Material for this task section start

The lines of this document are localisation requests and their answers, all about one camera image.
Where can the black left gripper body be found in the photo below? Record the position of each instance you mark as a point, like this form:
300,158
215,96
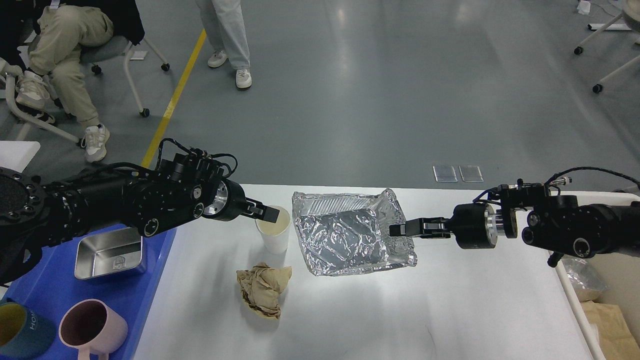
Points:
228,203

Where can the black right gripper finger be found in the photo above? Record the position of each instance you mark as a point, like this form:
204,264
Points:
424,228

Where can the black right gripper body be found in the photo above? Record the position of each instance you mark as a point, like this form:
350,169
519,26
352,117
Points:
478,225

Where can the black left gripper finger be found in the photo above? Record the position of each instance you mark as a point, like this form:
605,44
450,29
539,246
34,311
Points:
258,211

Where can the white paper cup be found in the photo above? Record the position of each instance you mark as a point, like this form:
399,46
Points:
275,236

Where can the brown paper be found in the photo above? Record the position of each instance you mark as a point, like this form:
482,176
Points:
615,339
261,288

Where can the aluminium foil container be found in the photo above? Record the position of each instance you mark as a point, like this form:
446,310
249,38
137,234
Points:
343,234

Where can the stainless steel square tray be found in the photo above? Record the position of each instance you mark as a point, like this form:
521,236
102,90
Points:
110,255

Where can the pink ceramic mug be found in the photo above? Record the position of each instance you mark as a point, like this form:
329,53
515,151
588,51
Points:
92,327

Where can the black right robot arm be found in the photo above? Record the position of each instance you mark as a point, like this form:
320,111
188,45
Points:
554,222

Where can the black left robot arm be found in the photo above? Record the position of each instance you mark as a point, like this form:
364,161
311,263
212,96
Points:
194,184

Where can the clear plastic floor plate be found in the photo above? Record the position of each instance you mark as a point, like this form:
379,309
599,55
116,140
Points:
445,174

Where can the crumpled clear plastic bag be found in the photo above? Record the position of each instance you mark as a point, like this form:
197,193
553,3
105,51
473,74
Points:
586,282

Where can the white plastic bin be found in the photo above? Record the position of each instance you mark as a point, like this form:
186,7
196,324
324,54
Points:
620,272

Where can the standing person in light jeans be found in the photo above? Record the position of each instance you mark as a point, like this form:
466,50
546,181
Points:
224,26

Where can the brown paper in bin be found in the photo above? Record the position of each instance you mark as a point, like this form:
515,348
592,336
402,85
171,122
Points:
615,339

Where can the grey office chair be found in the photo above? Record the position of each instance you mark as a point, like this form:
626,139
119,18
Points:
117,46

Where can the blue plastic tray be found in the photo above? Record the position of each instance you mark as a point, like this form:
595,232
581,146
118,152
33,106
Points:
51,289

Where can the white side table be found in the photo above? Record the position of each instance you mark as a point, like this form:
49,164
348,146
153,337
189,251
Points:
16,155

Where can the seated person in khaki trousers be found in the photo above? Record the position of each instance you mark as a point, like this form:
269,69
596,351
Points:
46,38

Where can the dark teal mug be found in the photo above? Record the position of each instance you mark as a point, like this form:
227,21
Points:
24,334

Material for this task section end

[Action item] Verbatim output of every entry above is required, though pictures are to be left out.

[Task response]
The lines of this document are localisation requests and their answers, all about one camera image.
Where can the black left gripper body be found in the photo below? Record the position of each instance you mark as a point, like this form:
300,158
215,96
Points:
228,203

Where can the black right gripper finger be found in the photo above? Record the position of each instance you mark as a point, like this form:
204,264
Points:
424,228

Where can the black right gripper body be found in the photo above? Record the position of each instance you mark as a point, like this form:
350,169
519,26
352,117
Points:
478,225

Where can the black left gripper finger be found in the photo above? Record the position of each instance you mark as a point, like this form:
605,44
450,29
539,246
34,311
Points:
258,211

Where can the white paper cup be found in the photo above? Record the position of each instance you mark as a point, like this form:
399,46
Points:
275,236

Where can the brown paper be found in the photo above? Record the position of each instance you mark as a point, like this form:
482,176
Points:
615,339
261,288

Where can the aluminium foil container be found in the photo above? Record the position of each instance you mark as a point, like this form:
446,310
249,38
137,234
Points:
343,234

Where can the stainless steel square tray be found in the photo above? Record the position of each instance you mark as a point, like this form:
521,236
102,90
Points:
110,255

Where can the pink ceramic mug be found in the photo above? Record the position of each instance you mark as a point, like this form:
329,53
515,151
588,51
Points:
92,327

Where can the black right robot arm be found in the photo above? Record the position of each instance you mark as a point, like this form:
320,111
188,45
Points:
554,222

Where can the black left robot arm be found in the photo above? Record the position of each instance you mark as a point, like this form:
364,161
311,263
212,96
Points:
194,184

Where can the clear plastic floor plate be found in the photo above? Record the position of each instance you mark as a point, like this form:
379,309
599,55
116,140
Points:
445,174

Where can the crumpled clear plastic bag be found in the photo above? Record the position of each instance you mark as a point, like this form:
197,193
553,3
105,51
473,74
Points:
586,282

Where can the white plastic bin be found in the photo above? Record the position of each instance you mark as a point, like this form:
186,7
196,324
324,54
Points:
620,272

Where can the standing person in light jeans be found in the photo above? Record the position of each instance you mark as a point, like this form:
466,50
546,181
Points:
224,26

Where can the brown paper in bin be found in the photo above? Record the position of each instance you mark as a point, like this form:
515,348
592,336
402,85
171,122
Points:
615,339

Where can the grey office chair be found in the photo above? Record the position of each instance you mark as a point, like this form:
626,139
119,18
Points:
117,46

Where can the blue plastic tray be found in the photo above? Record the position of each instance you mark as a point, like this form:
595,232
581,146
118,152
33,106
Points:
51,289

Where can the white side table be found in the photo above? Record the position of each instance you mark as a point, like this form:
49,164
348,146
153,337
189,251
Points:
16,155

Where can the seated person in khaki trousers be found in the photo above? Record the position of each instance you mark as a point, like this form:
269,69
596,351
Points:
46,38

Where can the dark teal mug be found in the photo above? Record the position of each instance you mark as a point, like this form:
227,21
Points:
24,334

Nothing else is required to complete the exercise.